Just Like A Bottle Of Pop

 
     
  By davidbunch
 
   
     
  In the early days of oil exploration, and drilling, more oil was left in the ground than was ever taken out! In the majority of oil fields, the active force working to bring the oil to the surface is gas. Where this force is great, gushers are brought in. This gas is usually found in solution within the oil, contained within the fluid in much the same manner as carbon dioxide is contained in a bottle of pop. Shake up a bottle of pop and flip off the cap, and you have a gusher. But if you allow the bottle to stand for some time without re-corking, the pop grows stale and listless. The same principle is involved in an oil well. Although you cannot shake it up like a bottle, the forces of Nature, having put the oil there and added the gas, have provided the gusher qualities. If the gas is dissipated, the mobility of the oil decreases, and the crude cannot flow into the casing and tubing of the well.
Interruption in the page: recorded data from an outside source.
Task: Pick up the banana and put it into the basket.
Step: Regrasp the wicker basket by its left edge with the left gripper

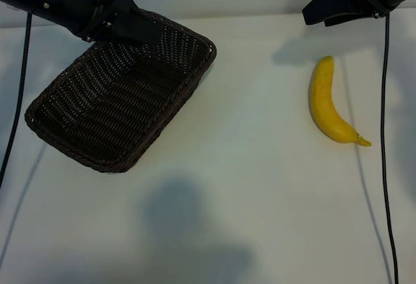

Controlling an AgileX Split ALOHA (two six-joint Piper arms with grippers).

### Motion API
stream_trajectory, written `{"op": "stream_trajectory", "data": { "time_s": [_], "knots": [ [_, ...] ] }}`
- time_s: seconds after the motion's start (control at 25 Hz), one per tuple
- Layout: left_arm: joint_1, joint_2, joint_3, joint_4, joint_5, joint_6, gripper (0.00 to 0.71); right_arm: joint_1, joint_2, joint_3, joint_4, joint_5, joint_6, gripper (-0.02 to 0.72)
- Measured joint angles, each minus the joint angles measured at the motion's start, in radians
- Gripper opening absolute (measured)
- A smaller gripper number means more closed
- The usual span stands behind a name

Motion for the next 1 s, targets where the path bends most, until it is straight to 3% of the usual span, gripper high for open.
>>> {"op": "stream_trajectory", "data": {
  "time_s": [0.44,0.72,0.84,1.0],
  "knots": [
    [0.0,0.0,0.0,0.0,-0.078,0.003,0.452,0.0,0.0,0.0,0.0,0.0,0.0,0.485],
    [0.006,-0.025,0.005,0.005,0.073,-0.048,0.449,0.0,0.0,0.0,0.0,0.0,0.0,0.485],
    [0.052,-0.114,0.01,0.007,0.064,-0.101,0.422,0.0,0.0,0.0,0.0,0.0,0.0,0.485],
    [0.193,-0.295,0.035,0.0,0.101,-0.158,0.4,0.0,0.0,0.0,0.0,0.0,0.0,0.485]
  ]
}}
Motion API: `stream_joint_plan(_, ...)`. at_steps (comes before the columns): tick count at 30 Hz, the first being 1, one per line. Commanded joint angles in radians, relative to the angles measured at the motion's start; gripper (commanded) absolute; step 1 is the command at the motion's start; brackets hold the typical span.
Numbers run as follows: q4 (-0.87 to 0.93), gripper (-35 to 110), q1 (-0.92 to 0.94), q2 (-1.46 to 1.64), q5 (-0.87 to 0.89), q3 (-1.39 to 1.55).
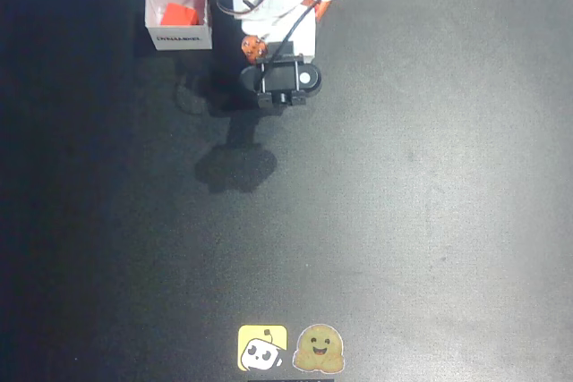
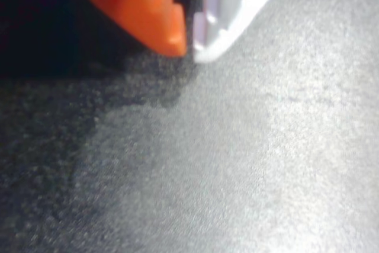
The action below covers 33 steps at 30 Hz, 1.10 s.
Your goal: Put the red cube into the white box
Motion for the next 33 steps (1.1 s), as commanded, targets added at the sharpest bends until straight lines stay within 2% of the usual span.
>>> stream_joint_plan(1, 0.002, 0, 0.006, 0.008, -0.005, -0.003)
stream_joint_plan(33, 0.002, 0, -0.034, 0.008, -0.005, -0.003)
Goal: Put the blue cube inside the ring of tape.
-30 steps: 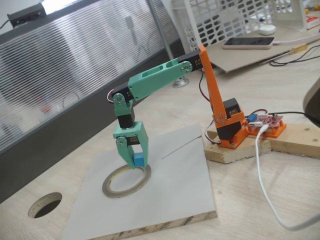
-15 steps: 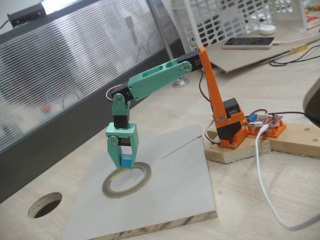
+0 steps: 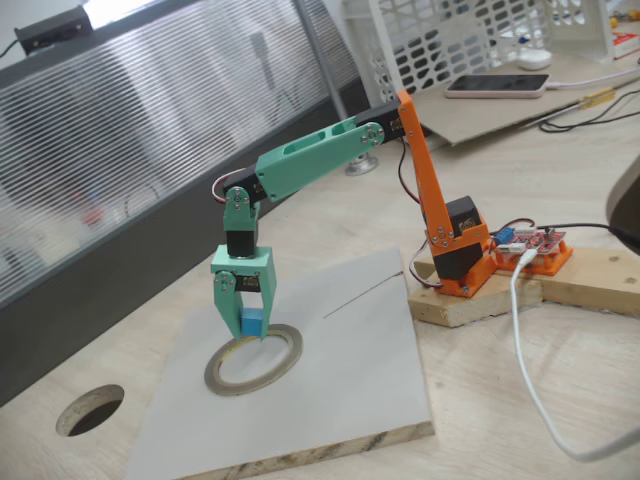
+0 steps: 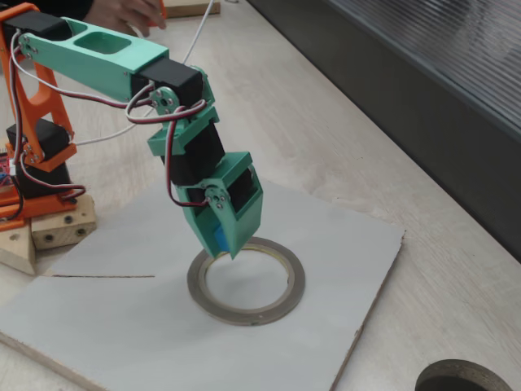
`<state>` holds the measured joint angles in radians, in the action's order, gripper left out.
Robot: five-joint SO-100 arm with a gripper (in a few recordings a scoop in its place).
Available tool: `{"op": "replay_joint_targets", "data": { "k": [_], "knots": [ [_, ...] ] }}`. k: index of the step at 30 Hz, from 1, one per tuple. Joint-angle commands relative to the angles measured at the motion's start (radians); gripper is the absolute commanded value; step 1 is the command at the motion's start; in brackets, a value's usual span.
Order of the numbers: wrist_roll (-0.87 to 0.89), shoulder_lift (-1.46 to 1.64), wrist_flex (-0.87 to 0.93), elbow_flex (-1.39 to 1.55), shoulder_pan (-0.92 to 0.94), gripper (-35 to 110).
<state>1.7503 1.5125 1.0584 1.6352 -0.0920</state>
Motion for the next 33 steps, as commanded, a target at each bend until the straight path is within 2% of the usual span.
{"op": "replay_joint_targets", "data": {
  "k": [1, 10, 21, 33],
  "knots": [
    [0.003, 0.021, 0.009, -0.103, -0.006, 1],
    [0.005, -0.176, 0.021, -0.305, -0.011, 1],
    [0.011, -0.293, 0.281, -0.515, -0.014, 1],
    [0.008, -0.351, 0.356, -0.538, -0.006, 1]
  ]
}}
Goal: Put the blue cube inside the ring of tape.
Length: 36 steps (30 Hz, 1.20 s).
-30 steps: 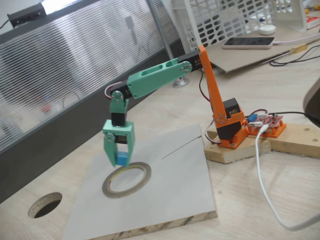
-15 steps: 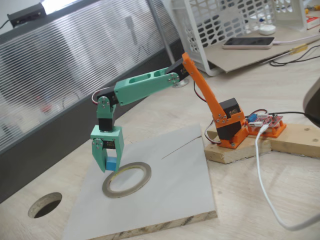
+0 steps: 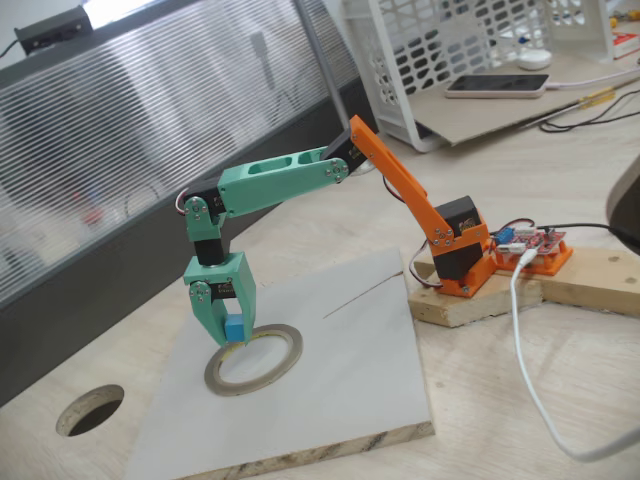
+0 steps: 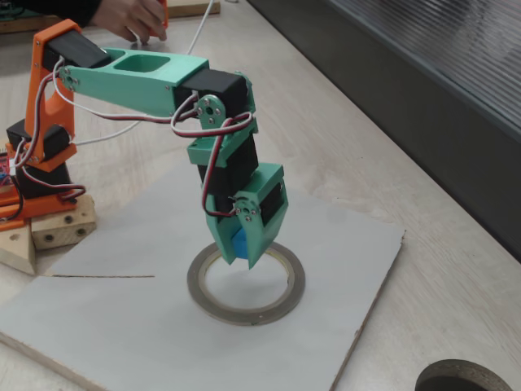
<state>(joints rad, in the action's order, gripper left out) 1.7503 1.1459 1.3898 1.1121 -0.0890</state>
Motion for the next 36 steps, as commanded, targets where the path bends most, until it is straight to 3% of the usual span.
{"op": "replay_joint_targets", "data": {
  "k": [1, 36],
  "knots": [
    [0.008, 0.015, 0.028, -0.015, -0.009, 1],
    [0.012, -0.086, 0.092, -0.137, -0.017, 1]
  ]
}}
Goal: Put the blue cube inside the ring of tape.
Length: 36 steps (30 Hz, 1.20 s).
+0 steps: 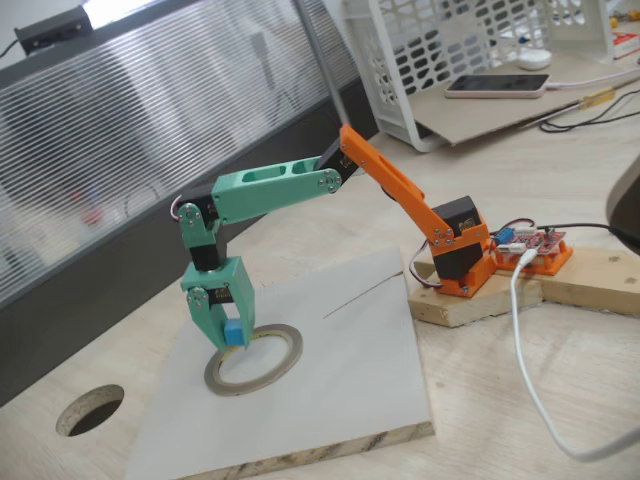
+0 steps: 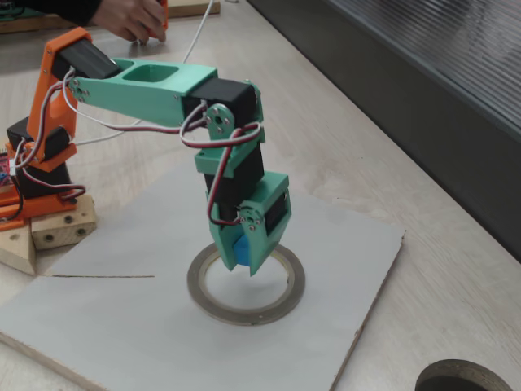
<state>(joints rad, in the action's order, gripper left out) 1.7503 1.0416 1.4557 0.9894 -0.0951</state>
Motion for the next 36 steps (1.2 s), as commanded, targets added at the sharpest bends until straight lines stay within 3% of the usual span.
{"op": "replay_joint_targets", "data": {
  "k": [1, 6, 36],
  "knots": [
    [0.012, 0.018, 0.043, -0.018, -0.011, 1],
    [0.014, 0.015, 0.146, -0.023, -0.012, 2],
    [0.012, 0.015, 0.153, -0.012, -0.012, 2]
  ]
}}
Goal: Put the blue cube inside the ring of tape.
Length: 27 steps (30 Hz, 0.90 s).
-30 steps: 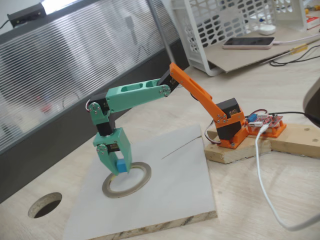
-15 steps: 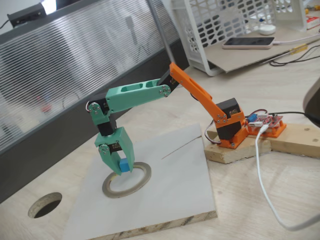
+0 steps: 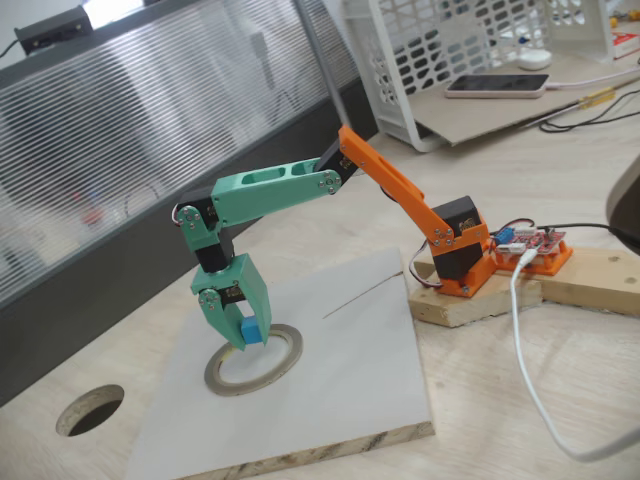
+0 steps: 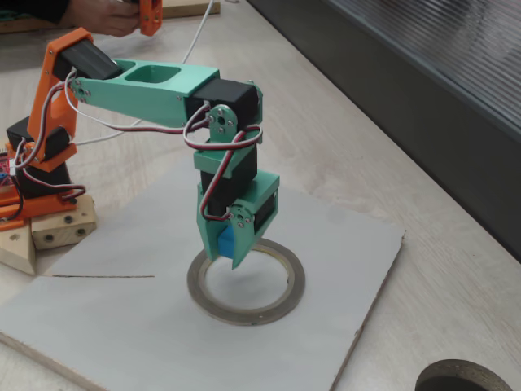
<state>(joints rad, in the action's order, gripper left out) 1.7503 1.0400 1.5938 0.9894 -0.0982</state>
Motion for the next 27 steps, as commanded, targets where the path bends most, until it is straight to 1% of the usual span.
{"op": "replay_joint_targets", "data": {
  "k": [1, 15, 18, 23, 27],
  "knots": [
    [0.012, 0.020, 0.015, -0.012, -0.009, 2],
    [0.005, 0.020, 0.021, -0.012, -0.002, 4],
    [0.005, 0.020, 0.021, -0.012, -0.002, 10],
    [0.005, 0.020, 0.023, -0.012, -0.002, 27],
    [0.009, 0.020, 0.023, -0.012, 0.000, 38]
  ]
}}
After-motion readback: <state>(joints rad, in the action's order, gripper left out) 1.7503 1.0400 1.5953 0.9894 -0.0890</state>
In the old days the greedy oilman simply touched a match to the natural gas that accompanies the oil, and it burned merrily in large gas flares, illuminating the entire countryside. Today, however, almost every state has conservation laws that prohibit waste of this gas, and require its utilisation as fuel, or its return to the oil sand for the maintenance of pressure within the reservoir.

For each oil reservoir there is a rate beyond which production cannot be sustained without waste of the natural reservoir energy and loss in ultimate oil recovery. This is called, in the oil business, the 'maximum efficient rate.' It is more often glibly spoken of as 'the mer'. During World War II it was necessary to produce crude oil from wells in California, Texas. Louisiana and Arkansas above the mer. There was no other choice because of the desperate need for petroleum. The North American continent has proven oil reserves in excess of 20 billion barrels.
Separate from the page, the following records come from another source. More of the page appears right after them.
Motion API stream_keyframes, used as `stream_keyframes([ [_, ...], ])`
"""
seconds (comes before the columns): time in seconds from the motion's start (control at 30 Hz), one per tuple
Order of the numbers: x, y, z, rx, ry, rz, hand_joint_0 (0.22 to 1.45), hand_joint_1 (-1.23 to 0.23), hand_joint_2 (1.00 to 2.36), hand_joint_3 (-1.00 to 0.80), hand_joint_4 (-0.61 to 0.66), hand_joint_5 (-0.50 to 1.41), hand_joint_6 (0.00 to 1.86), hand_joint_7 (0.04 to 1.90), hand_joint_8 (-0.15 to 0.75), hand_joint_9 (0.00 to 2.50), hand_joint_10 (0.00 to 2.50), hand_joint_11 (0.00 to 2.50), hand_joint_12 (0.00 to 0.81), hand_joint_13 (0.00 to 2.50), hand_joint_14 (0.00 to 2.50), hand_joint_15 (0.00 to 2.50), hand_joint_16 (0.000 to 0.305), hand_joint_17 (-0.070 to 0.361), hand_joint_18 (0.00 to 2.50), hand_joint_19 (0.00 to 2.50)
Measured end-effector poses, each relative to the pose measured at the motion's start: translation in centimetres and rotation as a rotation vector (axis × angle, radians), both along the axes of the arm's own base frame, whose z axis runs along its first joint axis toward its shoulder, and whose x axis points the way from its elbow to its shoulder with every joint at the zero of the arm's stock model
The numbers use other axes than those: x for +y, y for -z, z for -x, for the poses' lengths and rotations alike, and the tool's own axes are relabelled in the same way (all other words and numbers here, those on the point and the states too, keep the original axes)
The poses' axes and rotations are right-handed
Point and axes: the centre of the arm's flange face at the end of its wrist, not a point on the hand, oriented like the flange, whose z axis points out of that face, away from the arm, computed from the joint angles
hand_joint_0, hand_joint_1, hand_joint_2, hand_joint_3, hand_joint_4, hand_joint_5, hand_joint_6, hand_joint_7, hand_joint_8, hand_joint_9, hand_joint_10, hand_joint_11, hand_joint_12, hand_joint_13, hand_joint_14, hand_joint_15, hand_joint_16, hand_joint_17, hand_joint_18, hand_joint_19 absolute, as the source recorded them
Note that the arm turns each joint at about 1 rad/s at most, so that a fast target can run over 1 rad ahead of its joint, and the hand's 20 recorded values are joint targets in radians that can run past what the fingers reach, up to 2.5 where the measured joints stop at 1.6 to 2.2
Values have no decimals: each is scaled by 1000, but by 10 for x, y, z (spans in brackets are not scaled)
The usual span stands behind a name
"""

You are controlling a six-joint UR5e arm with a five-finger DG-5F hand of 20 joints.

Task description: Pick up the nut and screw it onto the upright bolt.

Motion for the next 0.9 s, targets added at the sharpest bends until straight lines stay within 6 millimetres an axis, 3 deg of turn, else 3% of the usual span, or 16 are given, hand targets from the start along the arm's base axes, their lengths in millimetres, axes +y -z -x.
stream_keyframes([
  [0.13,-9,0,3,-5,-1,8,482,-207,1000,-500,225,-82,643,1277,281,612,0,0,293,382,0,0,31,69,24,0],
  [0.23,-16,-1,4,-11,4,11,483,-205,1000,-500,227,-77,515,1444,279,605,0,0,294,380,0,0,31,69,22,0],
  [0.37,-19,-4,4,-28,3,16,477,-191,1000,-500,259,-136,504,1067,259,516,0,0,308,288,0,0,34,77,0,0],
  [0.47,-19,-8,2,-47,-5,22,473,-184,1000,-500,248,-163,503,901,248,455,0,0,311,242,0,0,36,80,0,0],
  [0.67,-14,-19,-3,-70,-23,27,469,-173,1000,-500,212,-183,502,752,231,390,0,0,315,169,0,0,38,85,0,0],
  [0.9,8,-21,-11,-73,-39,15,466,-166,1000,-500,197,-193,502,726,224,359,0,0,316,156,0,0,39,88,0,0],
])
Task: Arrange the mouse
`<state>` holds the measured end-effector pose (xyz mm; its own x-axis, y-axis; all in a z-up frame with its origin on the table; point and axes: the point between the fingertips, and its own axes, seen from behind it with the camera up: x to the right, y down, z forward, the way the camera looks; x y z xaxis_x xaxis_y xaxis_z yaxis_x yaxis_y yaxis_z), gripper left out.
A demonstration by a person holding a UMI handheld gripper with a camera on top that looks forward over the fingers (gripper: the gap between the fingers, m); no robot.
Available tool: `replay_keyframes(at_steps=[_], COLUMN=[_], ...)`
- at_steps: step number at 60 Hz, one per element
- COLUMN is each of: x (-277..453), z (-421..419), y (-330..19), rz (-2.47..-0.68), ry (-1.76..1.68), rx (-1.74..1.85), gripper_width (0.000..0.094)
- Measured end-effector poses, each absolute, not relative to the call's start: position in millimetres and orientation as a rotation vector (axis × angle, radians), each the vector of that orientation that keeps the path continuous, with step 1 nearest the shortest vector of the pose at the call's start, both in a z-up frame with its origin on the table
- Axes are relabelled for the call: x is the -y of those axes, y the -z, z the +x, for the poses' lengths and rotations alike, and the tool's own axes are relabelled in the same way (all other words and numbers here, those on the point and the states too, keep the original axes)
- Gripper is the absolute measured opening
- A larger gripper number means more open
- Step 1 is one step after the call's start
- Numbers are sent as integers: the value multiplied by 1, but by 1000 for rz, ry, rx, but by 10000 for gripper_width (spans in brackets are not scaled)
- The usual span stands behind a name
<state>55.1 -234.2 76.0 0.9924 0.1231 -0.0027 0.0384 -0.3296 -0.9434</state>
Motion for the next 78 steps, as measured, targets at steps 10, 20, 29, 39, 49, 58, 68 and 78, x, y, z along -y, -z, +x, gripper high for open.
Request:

The term 'proven reserves' is somewhat nebulous and misleading to the layman. Experts decide that a pool contains so much 'recoverable' or obtainable petroleum, if properly produced, and the figure is accordingly entered in the records. Therefore, if the oil men of the United States do not try to get all of t b e petroleum out of the ground as rapidly as possible, there are assumed to be at least 20 billion barrels to draw upon. After World War I Americans were alarmed because they thought they had only 8 billion barrels of proven reserves. But, during the following few years, the figure was boosted to 20 billion, and there it stood until World War II.